I do not understand what the 'it' that has to go through the VFS layer.
>
> > > If you want device M, at offset N we will fetch it for you from the
> > > device, DMA'd directly into your address space,
> > > but there is no cached copy.
> > > Having said that, it would be trivial to add a 'caching' geom layer to
> > > the system but that has never been needed.
> > The useful interpretation of the claim that FreeBSD does not cache
> > disk blocks is that the cache is not accessible over the user-initiated
> > i/o (read(2) and write(2)) through the opened devfs nodes. If a program
> > issues such request, it indeed goes directly to/from disk driver, which
> > is supplied a kernel buffer formed by remapped user pages.
> So basically read(2) and write(2) calls on device nodes bypass the VFS
> buffer cache as well and the IO indeed goes directly through the kernel
> memory pages (which as you said are in fact remapped user-land pages)
> So does that mean only the file-system code now uses the disk buffer
> cache?
Right now, in the tree, only filesystems calls into vfs_bio.c.
>
> > Note that if this device was or is mounted and filesystem kept some
> > metadata in the buffer cache, then the devfs i/o would make the
> > cache inconsistent.
> >
> Device being mounted as a file-system you mean? Could you please
> elaborate?
Yes, device which carries a volume, and the volume is mounted.
>
> > > The added complexity of carrying around two alternate interfaces to
> > > the same devices was judged by those who did the work to be not worth
> > > the small gain available to the very few people who used raw devices.
> > > Interestingly, since that time ZFS has implemented a block-layer cache
> > > for itself which is of course not integrated with the non-existing
> > > block level cache in the system :-).

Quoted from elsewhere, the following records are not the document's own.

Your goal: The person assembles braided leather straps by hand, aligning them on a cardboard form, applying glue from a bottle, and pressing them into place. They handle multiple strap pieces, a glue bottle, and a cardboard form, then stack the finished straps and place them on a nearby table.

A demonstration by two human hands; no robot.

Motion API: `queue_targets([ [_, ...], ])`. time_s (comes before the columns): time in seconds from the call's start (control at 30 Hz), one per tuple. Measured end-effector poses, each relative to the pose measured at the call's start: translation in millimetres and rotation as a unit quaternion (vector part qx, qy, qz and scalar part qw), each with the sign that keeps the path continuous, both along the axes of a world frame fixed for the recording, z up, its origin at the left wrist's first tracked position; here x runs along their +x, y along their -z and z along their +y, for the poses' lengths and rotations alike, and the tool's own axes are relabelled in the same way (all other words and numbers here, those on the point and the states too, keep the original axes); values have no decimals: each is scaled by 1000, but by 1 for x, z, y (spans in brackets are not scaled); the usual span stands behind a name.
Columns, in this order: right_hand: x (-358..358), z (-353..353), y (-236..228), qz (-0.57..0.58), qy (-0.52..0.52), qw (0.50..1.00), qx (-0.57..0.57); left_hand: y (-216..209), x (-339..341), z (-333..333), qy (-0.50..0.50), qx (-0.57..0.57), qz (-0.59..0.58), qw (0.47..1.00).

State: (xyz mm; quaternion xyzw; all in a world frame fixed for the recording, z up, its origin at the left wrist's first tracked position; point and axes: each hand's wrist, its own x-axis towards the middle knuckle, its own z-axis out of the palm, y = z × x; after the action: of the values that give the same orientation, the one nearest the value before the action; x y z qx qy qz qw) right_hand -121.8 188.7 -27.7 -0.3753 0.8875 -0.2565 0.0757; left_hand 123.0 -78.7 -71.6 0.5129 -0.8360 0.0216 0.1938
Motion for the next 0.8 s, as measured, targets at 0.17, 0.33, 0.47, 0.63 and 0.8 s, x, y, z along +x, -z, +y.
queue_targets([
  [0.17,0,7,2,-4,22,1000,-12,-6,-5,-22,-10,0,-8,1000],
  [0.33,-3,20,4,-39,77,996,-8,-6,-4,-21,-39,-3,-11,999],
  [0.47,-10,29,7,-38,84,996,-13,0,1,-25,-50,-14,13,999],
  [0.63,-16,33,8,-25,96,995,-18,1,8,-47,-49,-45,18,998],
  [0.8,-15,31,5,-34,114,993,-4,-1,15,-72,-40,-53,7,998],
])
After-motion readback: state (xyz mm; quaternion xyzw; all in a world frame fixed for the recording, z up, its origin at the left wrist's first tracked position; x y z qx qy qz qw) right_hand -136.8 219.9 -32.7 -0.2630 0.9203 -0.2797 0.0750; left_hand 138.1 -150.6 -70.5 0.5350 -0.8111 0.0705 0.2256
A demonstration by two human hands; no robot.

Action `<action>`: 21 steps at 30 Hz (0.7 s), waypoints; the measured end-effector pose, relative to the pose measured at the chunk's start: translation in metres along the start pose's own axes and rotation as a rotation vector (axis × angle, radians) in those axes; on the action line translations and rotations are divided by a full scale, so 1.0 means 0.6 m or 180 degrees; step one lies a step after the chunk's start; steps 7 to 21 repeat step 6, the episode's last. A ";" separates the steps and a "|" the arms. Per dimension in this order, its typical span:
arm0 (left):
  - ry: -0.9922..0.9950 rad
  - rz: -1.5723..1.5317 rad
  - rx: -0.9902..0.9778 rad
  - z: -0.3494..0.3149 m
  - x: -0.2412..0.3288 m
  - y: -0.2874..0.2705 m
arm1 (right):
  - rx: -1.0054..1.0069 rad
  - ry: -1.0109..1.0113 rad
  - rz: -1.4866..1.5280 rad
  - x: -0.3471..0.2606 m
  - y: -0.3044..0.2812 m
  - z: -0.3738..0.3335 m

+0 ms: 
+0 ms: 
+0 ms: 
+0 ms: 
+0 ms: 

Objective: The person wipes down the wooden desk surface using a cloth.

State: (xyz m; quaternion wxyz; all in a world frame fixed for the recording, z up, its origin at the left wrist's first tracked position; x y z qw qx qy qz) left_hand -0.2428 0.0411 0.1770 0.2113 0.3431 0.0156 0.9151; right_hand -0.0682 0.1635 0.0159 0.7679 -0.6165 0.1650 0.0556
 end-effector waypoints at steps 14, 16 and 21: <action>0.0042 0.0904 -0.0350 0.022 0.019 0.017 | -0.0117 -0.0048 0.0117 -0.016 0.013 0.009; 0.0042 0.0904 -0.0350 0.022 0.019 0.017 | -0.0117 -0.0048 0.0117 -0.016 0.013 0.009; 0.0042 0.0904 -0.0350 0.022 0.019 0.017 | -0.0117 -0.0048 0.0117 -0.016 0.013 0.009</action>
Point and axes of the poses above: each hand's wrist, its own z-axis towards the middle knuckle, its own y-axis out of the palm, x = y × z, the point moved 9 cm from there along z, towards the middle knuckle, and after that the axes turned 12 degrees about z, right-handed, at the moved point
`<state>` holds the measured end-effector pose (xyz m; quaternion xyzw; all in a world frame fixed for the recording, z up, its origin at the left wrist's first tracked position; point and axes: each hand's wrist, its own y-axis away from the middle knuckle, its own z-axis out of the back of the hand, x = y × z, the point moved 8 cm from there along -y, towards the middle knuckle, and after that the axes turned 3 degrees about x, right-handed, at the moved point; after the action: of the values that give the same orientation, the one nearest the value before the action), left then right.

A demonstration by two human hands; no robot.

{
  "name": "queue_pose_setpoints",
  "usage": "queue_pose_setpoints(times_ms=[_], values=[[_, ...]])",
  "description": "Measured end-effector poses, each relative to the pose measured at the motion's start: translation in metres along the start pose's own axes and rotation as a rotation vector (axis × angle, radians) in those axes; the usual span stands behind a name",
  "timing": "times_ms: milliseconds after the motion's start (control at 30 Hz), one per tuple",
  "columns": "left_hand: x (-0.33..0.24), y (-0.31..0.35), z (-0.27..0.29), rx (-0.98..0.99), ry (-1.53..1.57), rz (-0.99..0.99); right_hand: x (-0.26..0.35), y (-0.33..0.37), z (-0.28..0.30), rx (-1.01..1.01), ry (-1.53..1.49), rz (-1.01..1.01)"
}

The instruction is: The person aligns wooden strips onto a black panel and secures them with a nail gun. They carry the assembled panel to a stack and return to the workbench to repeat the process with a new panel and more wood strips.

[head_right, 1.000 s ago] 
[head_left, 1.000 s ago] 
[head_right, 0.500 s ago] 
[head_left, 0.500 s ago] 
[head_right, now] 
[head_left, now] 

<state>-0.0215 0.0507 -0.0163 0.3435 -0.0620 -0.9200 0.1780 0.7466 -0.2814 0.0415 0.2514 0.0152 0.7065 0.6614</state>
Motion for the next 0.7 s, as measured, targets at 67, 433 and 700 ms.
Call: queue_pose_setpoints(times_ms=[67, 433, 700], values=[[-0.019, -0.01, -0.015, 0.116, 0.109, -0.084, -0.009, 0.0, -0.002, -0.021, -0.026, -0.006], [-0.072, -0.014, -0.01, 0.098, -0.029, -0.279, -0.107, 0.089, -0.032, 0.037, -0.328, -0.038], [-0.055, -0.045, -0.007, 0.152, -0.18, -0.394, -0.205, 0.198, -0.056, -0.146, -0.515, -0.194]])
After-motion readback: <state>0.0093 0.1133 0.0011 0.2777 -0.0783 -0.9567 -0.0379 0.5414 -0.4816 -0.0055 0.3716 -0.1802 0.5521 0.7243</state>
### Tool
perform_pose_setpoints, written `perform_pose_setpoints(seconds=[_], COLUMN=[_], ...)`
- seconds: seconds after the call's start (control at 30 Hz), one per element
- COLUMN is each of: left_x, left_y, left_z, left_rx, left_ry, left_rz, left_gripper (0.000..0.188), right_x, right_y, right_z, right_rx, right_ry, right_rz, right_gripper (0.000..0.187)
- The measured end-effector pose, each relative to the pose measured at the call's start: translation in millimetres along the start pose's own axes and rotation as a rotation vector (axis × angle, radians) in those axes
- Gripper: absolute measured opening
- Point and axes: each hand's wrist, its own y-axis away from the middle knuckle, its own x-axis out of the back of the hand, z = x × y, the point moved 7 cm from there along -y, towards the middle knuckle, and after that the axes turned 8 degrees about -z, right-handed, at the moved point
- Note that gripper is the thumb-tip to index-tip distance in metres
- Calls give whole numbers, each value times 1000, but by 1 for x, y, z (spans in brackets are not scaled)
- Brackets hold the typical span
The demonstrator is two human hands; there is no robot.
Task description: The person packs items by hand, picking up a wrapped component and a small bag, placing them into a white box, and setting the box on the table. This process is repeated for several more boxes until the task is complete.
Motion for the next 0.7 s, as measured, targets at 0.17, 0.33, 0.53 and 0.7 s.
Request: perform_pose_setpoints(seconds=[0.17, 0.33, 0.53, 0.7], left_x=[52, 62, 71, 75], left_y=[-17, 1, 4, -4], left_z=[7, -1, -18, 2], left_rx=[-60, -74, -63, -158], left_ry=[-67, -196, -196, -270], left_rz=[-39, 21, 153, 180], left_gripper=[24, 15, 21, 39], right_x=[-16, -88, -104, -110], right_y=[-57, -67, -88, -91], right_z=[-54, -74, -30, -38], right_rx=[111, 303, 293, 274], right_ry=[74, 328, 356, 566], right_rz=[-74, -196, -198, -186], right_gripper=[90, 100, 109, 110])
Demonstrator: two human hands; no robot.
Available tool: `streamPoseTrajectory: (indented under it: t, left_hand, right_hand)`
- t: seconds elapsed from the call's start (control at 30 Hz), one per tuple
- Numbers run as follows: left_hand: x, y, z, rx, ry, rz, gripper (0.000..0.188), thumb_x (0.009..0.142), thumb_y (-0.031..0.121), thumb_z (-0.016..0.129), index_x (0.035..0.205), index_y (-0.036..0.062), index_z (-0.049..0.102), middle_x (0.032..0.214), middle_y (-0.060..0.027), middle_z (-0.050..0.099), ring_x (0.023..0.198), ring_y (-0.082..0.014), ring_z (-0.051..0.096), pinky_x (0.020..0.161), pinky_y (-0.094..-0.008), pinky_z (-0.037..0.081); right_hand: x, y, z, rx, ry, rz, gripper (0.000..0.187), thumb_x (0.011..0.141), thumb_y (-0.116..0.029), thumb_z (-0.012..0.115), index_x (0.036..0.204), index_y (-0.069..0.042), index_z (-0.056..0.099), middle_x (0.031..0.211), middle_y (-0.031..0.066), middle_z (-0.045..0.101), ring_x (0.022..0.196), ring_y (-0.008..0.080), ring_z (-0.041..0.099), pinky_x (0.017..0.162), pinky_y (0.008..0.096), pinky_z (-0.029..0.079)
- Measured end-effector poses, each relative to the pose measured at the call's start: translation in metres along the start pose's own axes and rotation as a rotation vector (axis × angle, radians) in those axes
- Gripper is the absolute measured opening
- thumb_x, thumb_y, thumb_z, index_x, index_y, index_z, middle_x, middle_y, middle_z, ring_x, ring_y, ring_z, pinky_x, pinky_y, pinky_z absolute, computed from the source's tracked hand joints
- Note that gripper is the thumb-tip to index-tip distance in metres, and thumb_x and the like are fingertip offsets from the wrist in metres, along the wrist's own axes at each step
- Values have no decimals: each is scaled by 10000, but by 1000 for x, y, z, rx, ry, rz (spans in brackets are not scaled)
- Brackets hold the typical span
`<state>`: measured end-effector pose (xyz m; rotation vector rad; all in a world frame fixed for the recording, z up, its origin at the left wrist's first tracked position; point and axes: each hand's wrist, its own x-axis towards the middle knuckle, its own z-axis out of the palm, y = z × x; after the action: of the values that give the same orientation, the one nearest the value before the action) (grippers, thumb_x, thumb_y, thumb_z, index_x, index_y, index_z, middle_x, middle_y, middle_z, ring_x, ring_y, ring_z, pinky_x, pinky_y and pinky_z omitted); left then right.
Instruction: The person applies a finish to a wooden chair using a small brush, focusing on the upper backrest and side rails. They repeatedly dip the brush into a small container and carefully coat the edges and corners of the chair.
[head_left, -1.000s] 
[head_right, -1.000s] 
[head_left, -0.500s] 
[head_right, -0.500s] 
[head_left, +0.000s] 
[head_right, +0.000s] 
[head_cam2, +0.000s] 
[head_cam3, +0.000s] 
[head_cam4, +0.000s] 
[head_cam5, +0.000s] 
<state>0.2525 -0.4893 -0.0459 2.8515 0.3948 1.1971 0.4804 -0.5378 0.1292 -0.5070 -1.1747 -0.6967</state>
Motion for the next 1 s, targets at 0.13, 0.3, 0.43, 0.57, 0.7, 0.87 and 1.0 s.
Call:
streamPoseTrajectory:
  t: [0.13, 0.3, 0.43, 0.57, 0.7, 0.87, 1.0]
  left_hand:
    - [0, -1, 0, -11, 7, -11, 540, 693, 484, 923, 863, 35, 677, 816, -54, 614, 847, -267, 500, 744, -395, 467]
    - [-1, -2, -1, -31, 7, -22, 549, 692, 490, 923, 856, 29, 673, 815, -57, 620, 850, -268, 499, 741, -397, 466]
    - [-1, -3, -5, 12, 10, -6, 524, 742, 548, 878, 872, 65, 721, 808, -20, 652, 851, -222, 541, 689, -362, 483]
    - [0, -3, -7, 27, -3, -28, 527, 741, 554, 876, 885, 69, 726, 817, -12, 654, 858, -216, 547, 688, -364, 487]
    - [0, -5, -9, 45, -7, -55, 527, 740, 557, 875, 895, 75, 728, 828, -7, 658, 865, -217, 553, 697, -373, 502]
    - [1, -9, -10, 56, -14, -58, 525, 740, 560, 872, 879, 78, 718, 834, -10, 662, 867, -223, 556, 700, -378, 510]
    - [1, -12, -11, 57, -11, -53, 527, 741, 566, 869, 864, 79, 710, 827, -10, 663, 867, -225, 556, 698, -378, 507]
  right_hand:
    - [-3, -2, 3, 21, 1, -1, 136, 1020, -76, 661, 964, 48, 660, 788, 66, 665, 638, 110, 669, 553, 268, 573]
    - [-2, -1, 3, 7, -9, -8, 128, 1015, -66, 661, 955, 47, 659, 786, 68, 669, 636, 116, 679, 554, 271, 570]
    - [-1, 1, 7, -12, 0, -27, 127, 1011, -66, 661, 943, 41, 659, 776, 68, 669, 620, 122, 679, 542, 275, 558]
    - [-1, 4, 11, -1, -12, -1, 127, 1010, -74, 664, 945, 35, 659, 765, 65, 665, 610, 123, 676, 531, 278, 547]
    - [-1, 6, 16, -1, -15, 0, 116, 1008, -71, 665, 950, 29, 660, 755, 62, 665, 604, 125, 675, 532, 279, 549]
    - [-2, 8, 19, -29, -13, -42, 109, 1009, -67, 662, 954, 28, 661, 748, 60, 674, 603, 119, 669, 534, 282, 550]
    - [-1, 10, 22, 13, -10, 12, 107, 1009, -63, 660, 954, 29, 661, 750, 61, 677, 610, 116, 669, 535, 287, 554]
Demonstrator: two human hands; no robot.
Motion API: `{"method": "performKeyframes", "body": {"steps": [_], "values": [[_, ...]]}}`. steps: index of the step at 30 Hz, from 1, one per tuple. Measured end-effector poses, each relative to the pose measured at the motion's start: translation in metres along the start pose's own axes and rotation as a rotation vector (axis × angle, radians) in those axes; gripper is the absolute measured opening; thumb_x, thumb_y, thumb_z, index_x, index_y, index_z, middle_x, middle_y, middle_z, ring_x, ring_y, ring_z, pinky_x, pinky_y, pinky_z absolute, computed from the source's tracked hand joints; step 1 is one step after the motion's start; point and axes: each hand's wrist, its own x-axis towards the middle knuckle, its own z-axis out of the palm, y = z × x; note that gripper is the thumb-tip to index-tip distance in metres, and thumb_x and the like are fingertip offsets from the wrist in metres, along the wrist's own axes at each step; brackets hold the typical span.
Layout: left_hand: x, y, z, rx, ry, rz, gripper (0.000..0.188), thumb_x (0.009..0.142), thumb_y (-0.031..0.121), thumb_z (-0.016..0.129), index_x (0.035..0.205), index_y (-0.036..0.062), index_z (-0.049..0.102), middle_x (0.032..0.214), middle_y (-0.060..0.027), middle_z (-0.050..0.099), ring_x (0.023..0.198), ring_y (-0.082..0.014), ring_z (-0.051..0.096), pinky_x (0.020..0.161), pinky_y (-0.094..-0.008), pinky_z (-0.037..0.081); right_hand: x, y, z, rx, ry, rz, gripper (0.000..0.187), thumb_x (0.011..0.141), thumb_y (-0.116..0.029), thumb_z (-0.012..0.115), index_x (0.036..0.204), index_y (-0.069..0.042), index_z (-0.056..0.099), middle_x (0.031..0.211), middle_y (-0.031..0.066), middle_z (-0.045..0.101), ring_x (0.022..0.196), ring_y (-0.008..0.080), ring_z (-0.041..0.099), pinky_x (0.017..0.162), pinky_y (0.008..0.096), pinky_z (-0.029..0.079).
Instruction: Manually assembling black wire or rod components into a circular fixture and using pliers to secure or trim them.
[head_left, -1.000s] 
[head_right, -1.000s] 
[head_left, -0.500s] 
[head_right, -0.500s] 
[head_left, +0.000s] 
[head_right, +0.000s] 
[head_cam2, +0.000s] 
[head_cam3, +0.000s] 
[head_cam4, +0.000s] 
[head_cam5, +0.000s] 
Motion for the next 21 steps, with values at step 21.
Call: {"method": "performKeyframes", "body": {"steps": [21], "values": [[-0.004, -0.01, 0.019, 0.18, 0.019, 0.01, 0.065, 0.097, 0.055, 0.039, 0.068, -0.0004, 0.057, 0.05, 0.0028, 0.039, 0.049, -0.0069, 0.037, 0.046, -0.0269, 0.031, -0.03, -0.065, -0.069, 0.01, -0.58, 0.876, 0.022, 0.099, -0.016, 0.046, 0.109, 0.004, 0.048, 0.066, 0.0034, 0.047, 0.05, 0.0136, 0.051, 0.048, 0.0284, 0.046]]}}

> > We do carry two interfaces in the cdev drivers, which are lumped into
> > one. In particular, it is not easy to implement mapping of the block
> > devices exactly because the interfaces are mixed.
> By "mapping" of the block devices, you mean serving the IO intended for the
> said disk blocks right?
I mean, using mmap(2) interface on the file which references device special
node.
>
> So as you said, we can either serve the IO via the
> VFS
> directly using buffer cache or we could do that via the file system cache
>
> > If cdev disk device is mapped, VM would try to use cdevsw'd_mmap
> > or later mapping interfaces to handle user page faults, which is incorrect
> > for the purpose of the disk block mapping.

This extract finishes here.